*Your goal*
Here is a listing; work out how many of its lines contain the word "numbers", and state only that number.

BEGIN Supplied information

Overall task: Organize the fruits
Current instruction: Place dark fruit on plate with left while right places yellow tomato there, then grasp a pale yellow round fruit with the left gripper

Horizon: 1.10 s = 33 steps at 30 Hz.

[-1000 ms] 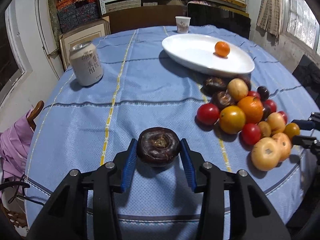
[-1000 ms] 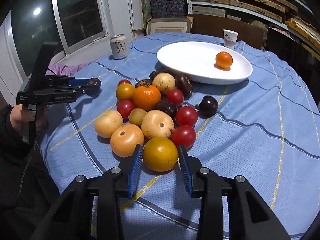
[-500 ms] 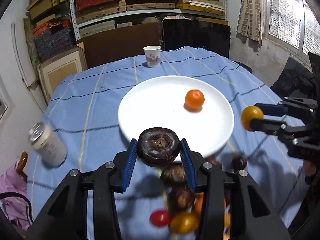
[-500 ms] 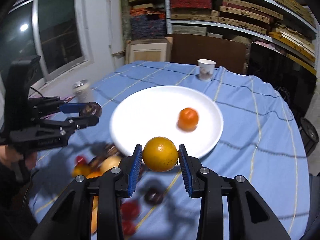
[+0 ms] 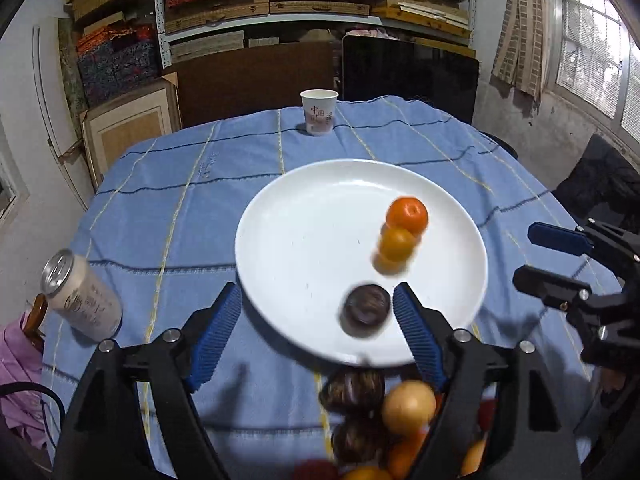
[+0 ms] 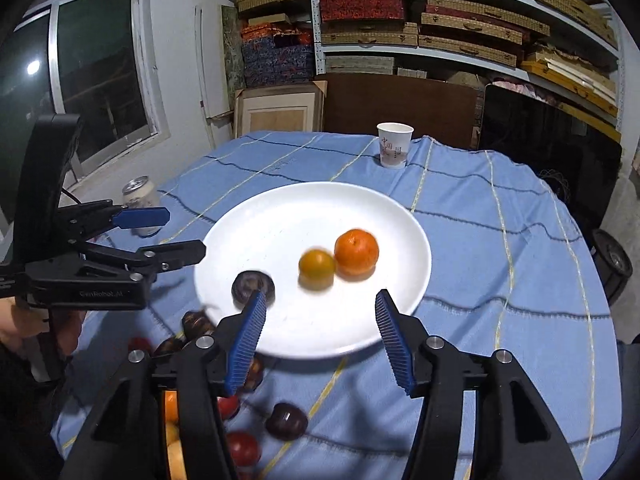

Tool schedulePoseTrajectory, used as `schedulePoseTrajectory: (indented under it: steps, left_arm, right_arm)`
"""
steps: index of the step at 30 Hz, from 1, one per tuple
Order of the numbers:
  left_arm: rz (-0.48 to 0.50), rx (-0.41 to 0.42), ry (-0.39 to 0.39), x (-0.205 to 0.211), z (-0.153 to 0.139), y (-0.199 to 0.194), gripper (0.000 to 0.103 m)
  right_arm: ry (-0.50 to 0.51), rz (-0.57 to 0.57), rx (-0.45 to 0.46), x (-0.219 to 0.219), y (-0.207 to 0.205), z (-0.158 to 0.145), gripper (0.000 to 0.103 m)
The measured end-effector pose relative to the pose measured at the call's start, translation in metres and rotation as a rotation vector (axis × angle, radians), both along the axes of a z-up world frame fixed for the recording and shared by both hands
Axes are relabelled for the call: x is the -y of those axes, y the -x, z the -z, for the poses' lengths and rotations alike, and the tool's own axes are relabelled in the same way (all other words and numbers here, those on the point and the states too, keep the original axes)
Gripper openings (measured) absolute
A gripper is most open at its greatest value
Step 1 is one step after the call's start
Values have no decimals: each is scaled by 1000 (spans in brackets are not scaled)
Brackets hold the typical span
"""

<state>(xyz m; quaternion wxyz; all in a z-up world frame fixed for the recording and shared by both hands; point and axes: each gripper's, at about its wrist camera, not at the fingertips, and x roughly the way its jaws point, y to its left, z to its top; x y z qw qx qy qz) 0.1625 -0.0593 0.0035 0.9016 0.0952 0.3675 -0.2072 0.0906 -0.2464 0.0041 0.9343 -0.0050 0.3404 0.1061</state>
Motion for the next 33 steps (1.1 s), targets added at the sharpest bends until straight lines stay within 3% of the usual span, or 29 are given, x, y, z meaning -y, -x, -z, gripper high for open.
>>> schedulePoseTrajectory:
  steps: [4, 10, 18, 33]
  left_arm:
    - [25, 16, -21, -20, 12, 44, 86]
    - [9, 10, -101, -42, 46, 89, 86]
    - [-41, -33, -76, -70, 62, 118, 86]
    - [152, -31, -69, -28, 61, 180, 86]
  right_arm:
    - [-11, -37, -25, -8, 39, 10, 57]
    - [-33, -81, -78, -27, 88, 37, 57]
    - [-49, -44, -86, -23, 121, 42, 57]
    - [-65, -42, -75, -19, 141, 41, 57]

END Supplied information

*Output of the task*
2